L’Inde, le Pakistan et le Rwanda ont également mis en œuvre des campagnes de plantation d’arbres, tandis que plus de 20 pays d’Afrique se sont lancés dans la construction d’un mur d’arbres de 8 000 km – connu sous le nom de Grande Muraille verte – à travers le continent, de Djibouti à l’est au Sénégal à l’ouest.

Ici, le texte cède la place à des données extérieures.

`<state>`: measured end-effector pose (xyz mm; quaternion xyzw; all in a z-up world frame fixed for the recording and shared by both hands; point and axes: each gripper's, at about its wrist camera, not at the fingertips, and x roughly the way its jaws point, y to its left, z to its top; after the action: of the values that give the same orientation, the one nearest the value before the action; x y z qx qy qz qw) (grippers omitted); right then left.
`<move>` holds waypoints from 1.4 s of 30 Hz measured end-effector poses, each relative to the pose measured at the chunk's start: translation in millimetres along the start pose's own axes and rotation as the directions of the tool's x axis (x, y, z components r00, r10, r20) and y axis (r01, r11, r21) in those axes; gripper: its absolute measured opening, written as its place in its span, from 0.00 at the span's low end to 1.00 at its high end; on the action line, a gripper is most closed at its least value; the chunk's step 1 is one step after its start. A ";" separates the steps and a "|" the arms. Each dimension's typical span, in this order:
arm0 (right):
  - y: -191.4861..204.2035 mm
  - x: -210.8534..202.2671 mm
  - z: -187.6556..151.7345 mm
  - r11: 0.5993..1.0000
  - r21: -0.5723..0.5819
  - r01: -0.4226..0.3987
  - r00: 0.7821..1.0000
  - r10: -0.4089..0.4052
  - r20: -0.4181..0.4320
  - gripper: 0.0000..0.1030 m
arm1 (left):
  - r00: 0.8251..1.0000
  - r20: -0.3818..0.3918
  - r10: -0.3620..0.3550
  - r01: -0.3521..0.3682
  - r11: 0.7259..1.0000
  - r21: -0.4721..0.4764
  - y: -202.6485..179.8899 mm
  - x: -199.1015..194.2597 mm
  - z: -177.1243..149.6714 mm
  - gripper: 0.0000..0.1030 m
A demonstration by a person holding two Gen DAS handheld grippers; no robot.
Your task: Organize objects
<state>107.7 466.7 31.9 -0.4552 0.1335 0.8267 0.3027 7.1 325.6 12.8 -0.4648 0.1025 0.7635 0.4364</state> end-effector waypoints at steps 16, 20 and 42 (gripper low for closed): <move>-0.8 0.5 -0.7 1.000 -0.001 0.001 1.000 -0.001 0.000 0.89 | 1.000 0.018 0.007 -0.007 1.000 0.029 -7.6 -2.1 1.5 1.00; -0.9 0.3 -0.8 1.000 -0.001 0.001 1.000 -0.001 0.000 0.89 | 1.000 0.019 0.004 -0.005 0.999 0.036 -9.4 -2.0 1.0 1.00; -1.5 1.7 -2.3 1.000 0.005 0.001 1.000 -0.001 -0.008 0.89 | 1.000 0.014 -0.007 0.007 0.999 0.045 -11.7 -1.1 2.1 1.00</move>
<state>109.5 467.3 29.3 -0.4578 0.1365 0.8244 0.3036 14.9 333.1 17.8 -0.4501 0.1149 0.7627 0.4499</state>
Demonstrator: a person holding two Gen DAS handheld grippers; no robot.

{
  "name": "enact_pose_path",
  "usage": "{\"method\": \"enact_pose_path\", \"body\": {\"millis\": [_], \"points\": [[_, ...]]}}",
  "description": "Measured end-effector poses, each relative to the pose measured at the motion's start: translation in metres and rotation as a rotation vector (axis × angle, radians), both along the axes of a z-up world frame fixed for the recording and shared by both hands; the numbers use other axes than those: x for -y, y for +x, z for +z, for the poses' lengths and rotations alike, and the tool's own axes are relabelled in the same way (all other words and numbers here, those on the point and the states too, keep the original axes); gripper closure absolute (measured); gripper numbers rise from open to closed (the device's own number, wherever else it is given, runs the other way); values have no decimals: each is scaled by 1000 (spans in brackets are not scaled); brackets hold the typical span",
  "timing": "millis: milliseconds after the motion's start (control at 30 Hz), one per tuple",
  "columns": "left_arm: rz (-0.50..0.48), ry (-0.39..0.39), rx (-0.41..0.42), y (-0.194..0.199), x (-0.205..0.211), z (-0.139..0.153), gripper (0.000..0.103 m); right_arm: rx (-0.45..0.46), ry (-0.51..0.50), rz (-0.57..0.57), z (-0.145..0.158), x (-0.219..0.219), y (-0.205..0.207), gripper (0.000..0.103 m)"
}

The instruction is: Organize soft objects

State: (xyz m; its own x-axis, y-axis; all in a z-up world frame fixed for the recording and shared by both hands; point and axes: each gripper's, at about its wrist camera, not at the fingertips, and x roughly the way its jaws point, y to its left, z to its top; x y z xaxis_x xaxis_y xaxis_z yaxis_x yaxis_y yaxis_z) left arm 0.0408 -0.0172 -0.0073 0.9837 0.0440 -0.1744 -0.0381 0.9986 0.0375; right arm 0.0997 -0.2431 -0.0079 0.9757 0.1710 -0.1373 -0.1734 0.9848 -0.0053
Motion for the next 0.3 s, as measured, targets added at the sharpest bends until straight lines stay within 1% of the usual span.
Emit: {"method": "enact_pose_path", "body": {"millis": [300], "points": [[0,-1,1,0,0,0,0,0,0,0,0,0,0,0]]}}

« Nous connaissons des terres de communautés en Afrique de l’Ouest qui ont été sauvées de la destruction complète grâce à la conservation des sols par les arbres », explique Ramni Jamnadass, co-responsable de la productivité et de la diversité des arbres à l’ICRAF à Nairobi. « Le programme de restauration est sur une nouvelle voie. Auparavant, l’accent était mis sur les espèces exotiques, mais nous assistons maintenant à la promotion réussie d’espèces indigènes, telles que le baobab et le zizyphus, en Afrique de l’Ouest. En ce qui concerne la restauration à grande échelle, comme en Éthiopie, on compte toujours sur des espèces exotiques à croissance rapide parce qu’elles sont disponibles, mais un programme est en cours d’élaboration pour inclure beaucoup plus d’espèces indigènes. »
Alors que bon nombre des initiatives de plantation réussies ont eu lieu dans les pays en développement, les pays industrialisés se sont également engagés à des solutions climatiques basées sur les arbres. En 2020, les États-Unis ont annoncé leur intention de rejoindre l’engagement de trillions d’arbres, et l’Union européenne a publié son plan visant à planter 3 milliards d’arbres au cours de la décennie à venir.

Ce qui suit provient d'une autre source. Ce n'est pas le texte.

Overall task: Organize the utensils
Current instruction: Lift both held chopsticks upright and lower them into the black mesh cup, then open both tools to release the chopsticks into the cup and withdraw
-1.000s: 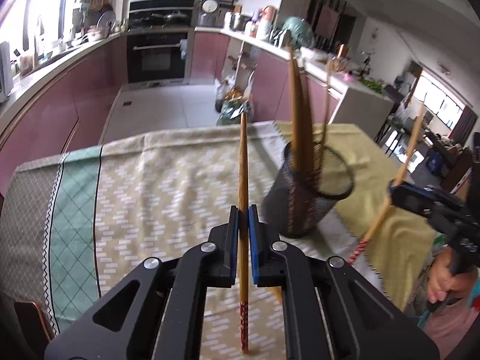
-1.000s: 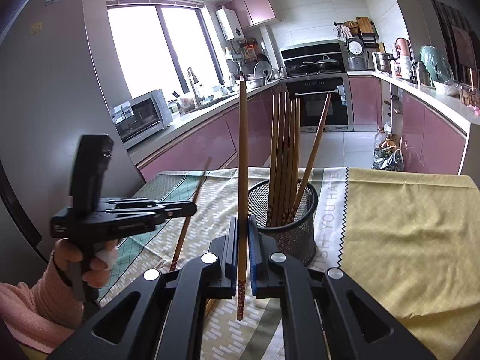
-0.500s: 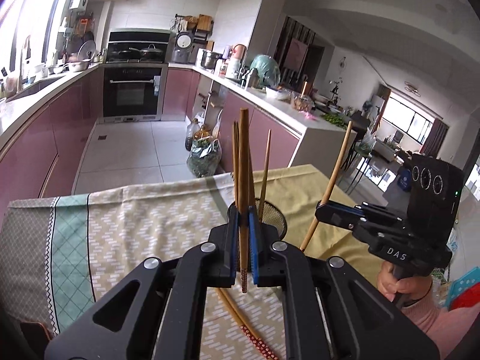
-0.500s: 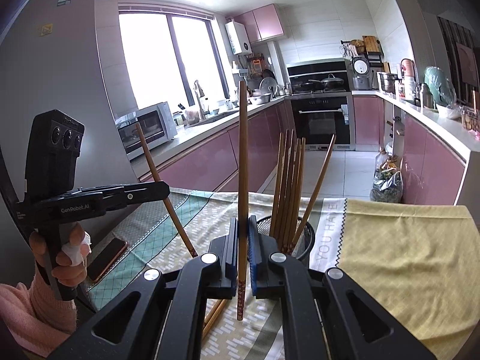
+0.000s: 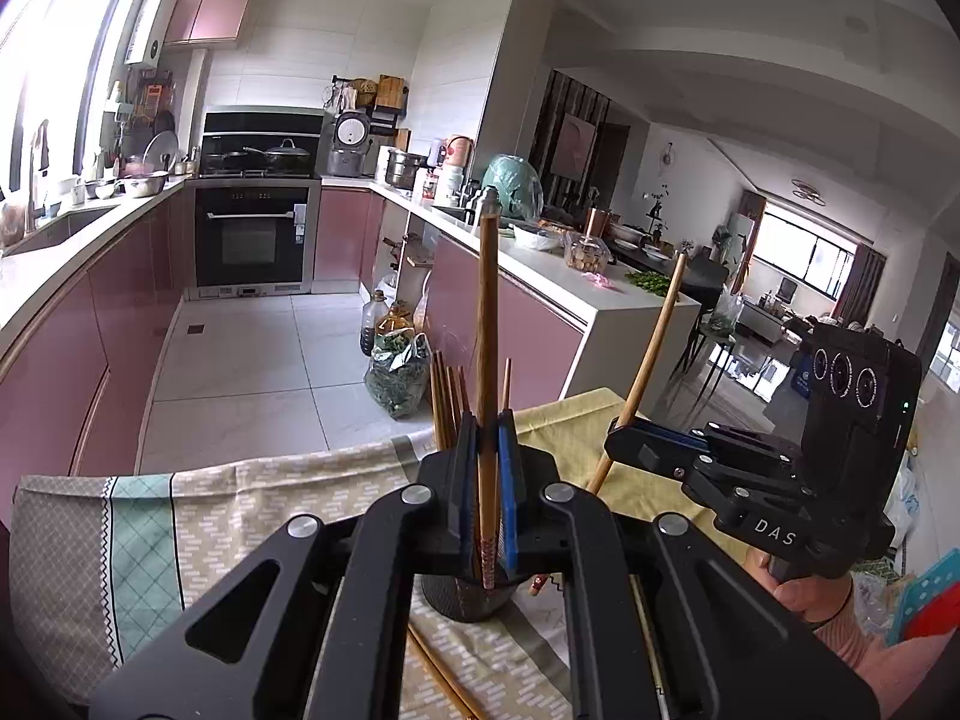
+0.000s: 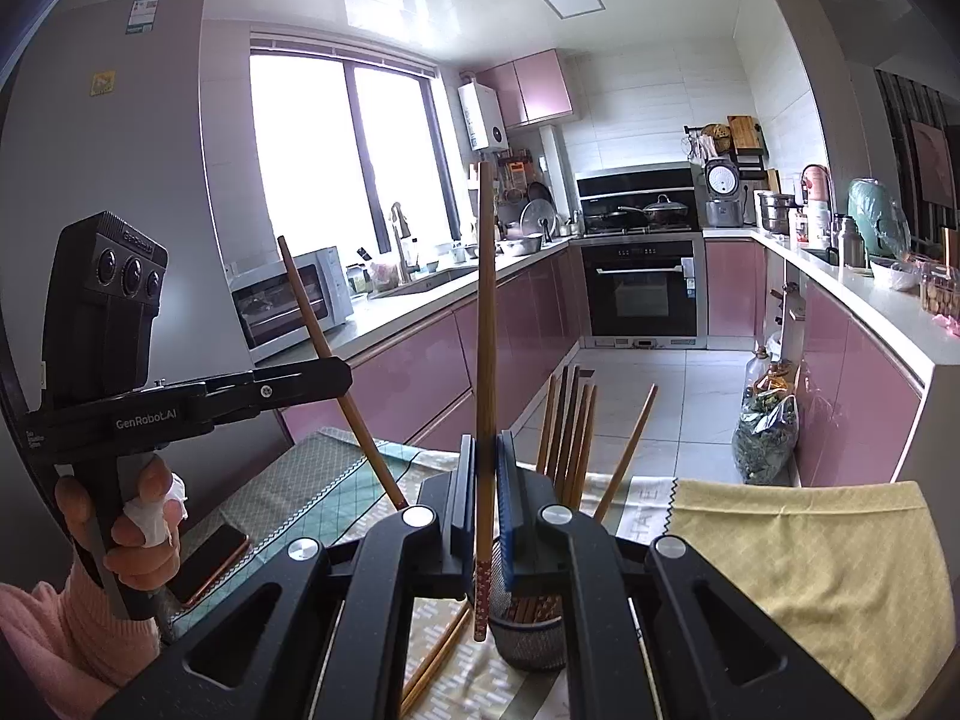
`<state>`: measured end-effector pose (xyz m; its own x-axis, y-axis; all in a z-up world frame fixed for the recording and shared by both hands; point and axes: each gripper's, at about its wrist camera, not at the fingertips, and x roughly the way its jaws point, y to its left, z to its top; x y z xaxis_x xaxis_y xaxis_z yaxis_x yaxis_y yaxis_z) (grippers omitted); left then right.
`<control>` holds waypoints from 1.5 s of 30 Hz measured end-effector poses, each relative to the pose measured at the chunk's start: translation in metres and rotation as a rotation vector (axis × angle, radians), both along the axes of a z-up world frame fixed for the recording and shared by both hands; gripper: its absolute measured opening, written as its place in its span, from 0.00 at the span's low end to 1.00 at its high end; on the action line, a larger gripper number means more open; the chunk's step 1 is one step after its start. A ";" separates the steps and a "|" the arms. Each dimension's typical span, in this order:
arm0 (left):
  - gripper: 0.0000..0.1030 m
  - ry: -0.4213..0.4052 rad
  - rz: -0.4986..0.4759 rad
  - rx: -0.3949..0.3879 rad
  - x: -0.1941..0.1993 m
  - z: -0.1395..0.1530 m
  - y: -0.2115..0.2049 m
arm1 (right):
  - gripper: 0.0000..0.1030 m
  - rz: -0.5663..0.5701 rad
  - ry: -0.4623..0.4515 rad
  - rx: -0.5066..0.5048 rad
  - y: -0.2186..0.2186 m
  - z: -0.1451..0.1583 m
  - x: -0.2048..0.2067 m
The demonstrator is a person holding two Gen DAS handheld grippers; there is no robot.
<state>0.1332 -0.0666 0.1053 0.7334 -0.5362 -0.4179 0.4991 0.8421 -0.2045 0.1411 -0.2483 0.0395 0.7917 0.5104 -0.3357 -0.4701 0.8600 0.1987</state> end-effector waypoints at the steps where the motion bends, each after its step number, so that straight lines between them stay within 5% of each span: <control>1: 0.07 0.001 0.001 0.001 0.002 0.001 -0.002 | 0.05 -0.002 -0.003 0.001 0.000 0.001 0.003; 23: 0.07 0.142 -0.040 0.160 0.051 -0.046 -0.034 | 0.05 -0.018 0.138 -0.049 0.014 -0.039 0.047; 35: 0.07 0.261 -0.037 0.175 0.092 -0.087 -0.037 | 0.07 -0.049 0.235 -0.077 0.017 -0.064 0.070; 45: 0.12 0.259 -0.023 0.161 0.091 -0.100 -0.032 | 0.08 -0.050 0.230 -0.065 0.017 -0.064 0.068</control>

Cependant, les efforts de restauration peuvent prendre de nombreuses années, voire des décennies, pour avoir un impact significatif. La Suède – dont plus de 70% de la superficie est couverte de forêts – a longtemps été un modèle pour de tels programmes. La nation scandinave a doublé la taille de ses forêts au cours des cent dernières années. La Corée du Sud a également démontré un succès à long terme avec la restauration des terres, réussissant à presque doubler sa superficie boisée sur une période de 50 ans.
« Certaines fonctions de l’écosystème peuvent être restaurées relativement rapidement, telles que la fourniture de fourrage, de matériaux de construction, de fruits et de noix pour la sécurité alimentaire et nutritionnelle », explique Chomba. « Mais la régulation du changement climatique et la restauration des fonctions hydrologiques ainsi que de la biodiversité prendront un temps relativement long à réaliser. »
Les scientifiques estiment qu’environ deux fois plus d’arbres existaient sur Terre avant la civilisation humaine. Des efforts internationaux sont actuellement en cours pour inverser la déforestation et la dégradation des terres infligées au cours de plusieurs siècles.
En plantant le bon arbre au bon endroit et dans le bon but, les pays et les populations peuvent aider à réparer les écosystèmes et à enrayer les progrès du changement climatique.